## Work required
Leaving the images behind, copy every line of the records exactly.

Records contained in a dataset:
=== Section Start ===
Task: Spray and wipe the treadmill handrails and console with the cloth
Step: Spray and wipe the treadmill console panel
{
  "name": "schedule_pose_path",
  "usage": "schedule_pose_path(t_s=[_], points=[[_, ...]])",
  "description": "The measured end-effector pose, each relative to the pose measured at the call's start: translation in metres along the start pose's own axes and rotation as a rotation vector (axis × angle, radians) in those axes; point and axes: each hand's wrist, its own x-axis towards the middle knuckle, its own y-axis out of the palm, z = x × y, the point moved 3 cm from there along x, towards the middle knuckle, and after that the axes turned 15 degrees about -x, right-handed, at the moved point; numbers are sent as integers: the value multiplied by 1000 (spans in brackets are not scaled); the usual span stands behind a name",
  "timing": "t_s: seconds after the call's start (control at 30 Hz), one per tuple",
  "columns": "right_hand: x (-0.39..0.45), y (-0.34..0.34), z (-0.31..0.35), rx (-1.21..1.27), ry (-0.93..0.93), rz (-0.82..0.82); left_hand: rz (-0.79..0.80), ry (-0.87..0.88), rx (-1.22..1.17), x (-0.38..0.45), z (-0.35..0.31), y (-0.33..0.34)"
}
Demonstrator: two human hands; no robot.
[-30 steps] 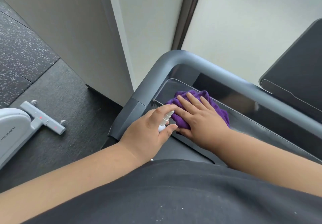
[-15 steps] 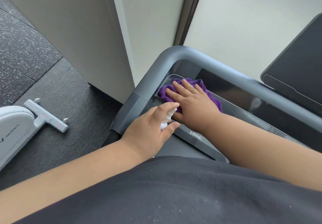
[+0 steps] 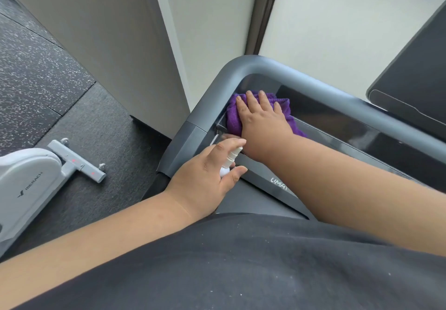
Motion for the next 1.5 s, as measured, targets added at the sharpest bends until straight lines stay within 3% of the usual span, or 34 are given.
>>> schedule_pose_path(t_s=[0.37, 0.8, 0.97, 1.1, 1.5], points=[[-55, 32, -25, -16, 99, -43, 18, 0, 33, -7, -5, 6], [2, 9, 14, -28, 136, -4, 36, -61, 77, -13, -2, 1], [-28, 17, 11, -32, 22, -228, 59, -33, 64, -10, -8, 3], [-24, 25, 19, -75, -43, -135, 75, -33, 66, -7, -7, 5], [-16, 26, 5, -54, 8, -151, 128, -9, 83, 13, -11, 20]])
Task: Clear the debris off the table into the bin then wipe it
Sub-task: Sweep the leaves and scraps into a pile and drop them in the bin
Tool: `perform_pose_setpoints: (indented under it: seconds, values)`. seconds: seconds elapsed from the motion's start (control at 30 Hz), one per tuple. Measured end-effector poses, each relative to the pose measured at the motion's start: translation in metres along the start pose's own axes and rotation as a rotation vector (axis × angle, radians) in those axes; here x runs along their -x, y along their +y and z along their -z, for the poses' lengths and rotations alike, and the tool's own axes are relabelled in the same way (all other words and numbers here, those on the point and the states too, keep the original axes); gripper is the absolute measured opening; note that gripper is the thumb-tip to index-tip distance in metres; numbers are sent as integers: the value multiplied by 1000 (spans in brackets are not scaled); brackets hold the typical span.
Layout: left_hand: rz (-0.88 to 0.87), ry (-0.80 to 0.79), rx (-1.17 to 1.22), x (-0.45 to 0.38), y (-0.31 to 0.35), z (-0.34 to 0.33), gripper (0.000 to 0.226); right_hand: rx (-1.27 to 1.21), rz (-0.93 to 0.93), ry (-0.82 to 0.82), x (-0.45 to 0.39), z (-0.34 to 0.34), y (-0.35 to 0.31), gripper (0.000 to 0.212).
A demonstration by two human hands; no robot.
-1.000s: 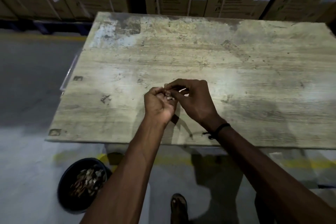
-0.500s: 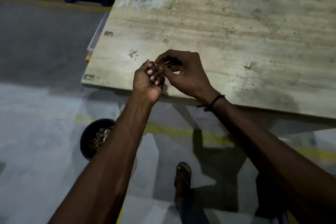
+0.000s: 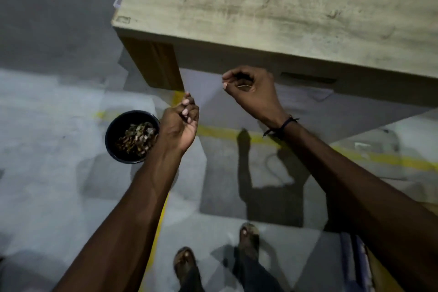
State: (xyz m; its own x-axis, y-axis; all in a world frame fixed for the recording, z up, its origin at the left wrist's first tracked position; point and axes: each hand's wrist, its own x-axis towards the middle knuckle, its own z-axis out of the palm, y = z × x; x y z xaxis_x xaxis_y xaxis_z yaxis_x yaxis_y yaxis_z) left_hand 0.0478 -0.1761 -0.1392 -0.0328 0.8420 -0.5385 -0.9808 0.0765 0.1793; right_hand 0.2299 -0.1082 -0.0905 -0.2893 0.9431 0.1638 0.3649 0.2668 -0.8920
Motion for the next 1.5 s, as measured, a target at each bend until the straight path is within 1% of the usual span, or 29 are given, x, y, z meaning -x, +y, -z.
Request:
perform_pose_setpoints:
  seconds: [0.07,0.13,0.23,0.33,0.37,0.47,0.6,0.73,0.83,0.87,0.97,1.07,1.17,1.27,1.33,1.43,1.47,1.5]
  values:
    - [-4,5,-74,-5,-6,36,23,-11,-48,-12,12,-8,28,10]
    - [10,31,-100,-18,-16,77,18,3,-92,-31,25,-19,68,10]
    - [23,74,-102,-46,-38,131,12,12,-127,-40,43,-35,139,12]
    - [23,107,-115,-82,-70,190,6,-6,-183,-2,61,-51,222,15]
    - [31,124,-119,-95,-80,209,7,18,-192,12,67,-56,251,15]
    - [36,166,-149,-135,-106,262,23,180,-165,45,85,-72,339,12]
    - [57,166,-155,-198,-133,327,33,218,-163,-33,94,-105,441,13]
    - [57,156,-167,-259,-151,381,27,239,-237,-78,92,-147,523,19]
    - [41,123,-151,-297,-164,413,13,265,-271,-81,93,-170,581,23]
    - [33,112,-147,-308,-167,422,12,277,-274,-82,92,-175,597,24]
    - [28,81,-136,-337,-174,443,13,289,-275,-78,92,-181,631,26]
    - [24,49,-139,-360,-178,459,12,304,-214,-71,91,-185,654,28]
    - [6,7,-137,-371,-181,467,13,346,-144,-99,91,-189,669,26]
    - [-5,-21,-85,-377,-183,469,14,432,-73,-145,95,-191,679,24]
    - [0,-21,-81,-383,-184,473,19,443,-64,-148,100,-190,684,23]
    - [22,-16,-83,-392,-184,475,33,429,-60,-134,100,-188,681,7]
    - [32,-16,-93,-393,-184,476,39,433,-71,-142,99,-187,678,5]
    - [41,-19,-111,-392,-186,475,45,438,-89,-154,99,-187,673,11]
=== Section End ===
## Worked solution
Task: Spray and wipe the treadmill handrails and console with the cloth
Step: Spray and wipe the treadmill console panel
{
  "name": "schedule_pose_path",
  "usage": "schedule_pose_path(t_s=[_], points=[[_, ...]])",
  "description": "The measured end-effector pose, each relative to the pose measured at the call's start: translation in metres along the start pose's own axes and rotation as a rotation vector (axis × angle, radians) in those axes; point and axes: each hand's wrist, its own x-axis towards the middle knuckle, its own y-axis out of the palm, z = x × y, the point moved 3 cm from there along x, towards the middle knuckle, and after that the axes turned 15 degrees about -x, right-handed, at the moved point; numbers are sent as integers: the value multiplied by 1000 (spans in brackets are not scaled); the usual span stands behind a name",
  "timing": "t_s: seconds after the call's start (control at 30 Hz), one per tuple",
  "columns": "right_hand: x (-0.39..0.45), y (-0.34..0.34), z (-0.31..0.35), rx (-1.21..1.27), ry (-0.93..0.93), rz (-0.82..0.82); left_hand: rz (-0.79..0.80), ry (-0.87..0.88), rx (-1.22..1.17), x (-0.38..0.45), z (-0.35..0.31), y (-0.33..0.34)"
}
Demonstrator: two human hands; no robot.
[-30 steps] 
[-15 steps] 
[+0 steps] 
Motion for the next 1.5 s, as measured, targets added at the sharpest bends until straight lines stay within 3% of the usual span, or 34 are given.
>>> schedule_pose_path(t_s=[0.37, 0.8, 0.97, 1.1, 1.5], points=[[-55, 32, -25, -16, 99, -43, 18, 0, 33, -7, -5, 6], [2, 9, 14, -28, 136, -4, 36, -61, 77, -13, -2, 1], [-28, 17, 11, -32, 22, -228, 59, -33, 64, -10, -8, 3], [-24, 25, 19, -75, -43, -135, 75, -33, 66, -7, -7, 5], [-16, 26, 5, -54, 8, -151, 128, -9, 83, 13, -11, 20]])
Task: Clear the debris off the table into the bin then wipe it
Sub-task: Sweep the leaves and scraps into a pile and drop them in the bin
Tool: `perform_pose_setpoints: (indented under it: seconds, values)`. seconds: seconds elapsed from the motion's start (control at 30 Hz), one per tuple. Measured end-effector poses, each relative to the pose measured at the motion's start: translation in metres along the start pose's own axes and rotation as a rotation vector (axis × angle, radians) in those axes; here x runs along their -x, y along their +y and z along their -z, for the poses' lengths and rotations alike, and the tool's own axes are relabelled in the same way (all other words and numbers here, those on the point and the states too, keep the original axes); gripper is the absolute measured opening; note that gripper is the thumb-tip to index-tip distance in metres; numbers are sent as integers: the value multiplied by 1000 (spans in brackets are not scaled); brackets hold the typical span.
Layout: left_hand: rz (-0.88 to 0.87), ry (-0.80 to 0.79), rx (-1.17 to 1.22), x (-0.45 to 0.38), y (-0.31 to 0.35), z (-0.34 to 0.33), gripper (0.000 to 0.226); right_hand: rx (-1.27 to 1.21), rz (-0.93 to 0.93), ry (-0.82 to 0.82), x (-0.45 to 0.39), z (-0.34 to 0.34), y (-0.35 to 0.31), gripper (0.000 to 0.212).
A demonstration by two human hands; no robot.
-1.000s: 
-0.500s: 
+0.000s: 
State: (xyz m; its own x-axis, y-axis; all in a world frame fixed for the recording, z up, its origin at the left wrist's first tracked position; point and axes: each hand's wrist, its own x-axis towards the middle knuckle, its own z-axis out of the palm, y = z × x; x y z xaxis_x xaxis_y xaxis_z yaxis_x yaxis_y yaxis_z) left_hand 0.0478 -0.1761 -0.1392 -0.0328 0.8420 -0.5385 -0.9808 0.0765 0.1793; right_hand 0.2299 -0.1082 -0.0905 -0.2893 0.9431 0.1638 0.3649 0.2668 -0.8920
Motion for the next 1.5 s, as measured, a target at each bend until the straight path is within 1% of the usual span, or 29 are given, x, y, z meaning -x, +y, -z.
Request:
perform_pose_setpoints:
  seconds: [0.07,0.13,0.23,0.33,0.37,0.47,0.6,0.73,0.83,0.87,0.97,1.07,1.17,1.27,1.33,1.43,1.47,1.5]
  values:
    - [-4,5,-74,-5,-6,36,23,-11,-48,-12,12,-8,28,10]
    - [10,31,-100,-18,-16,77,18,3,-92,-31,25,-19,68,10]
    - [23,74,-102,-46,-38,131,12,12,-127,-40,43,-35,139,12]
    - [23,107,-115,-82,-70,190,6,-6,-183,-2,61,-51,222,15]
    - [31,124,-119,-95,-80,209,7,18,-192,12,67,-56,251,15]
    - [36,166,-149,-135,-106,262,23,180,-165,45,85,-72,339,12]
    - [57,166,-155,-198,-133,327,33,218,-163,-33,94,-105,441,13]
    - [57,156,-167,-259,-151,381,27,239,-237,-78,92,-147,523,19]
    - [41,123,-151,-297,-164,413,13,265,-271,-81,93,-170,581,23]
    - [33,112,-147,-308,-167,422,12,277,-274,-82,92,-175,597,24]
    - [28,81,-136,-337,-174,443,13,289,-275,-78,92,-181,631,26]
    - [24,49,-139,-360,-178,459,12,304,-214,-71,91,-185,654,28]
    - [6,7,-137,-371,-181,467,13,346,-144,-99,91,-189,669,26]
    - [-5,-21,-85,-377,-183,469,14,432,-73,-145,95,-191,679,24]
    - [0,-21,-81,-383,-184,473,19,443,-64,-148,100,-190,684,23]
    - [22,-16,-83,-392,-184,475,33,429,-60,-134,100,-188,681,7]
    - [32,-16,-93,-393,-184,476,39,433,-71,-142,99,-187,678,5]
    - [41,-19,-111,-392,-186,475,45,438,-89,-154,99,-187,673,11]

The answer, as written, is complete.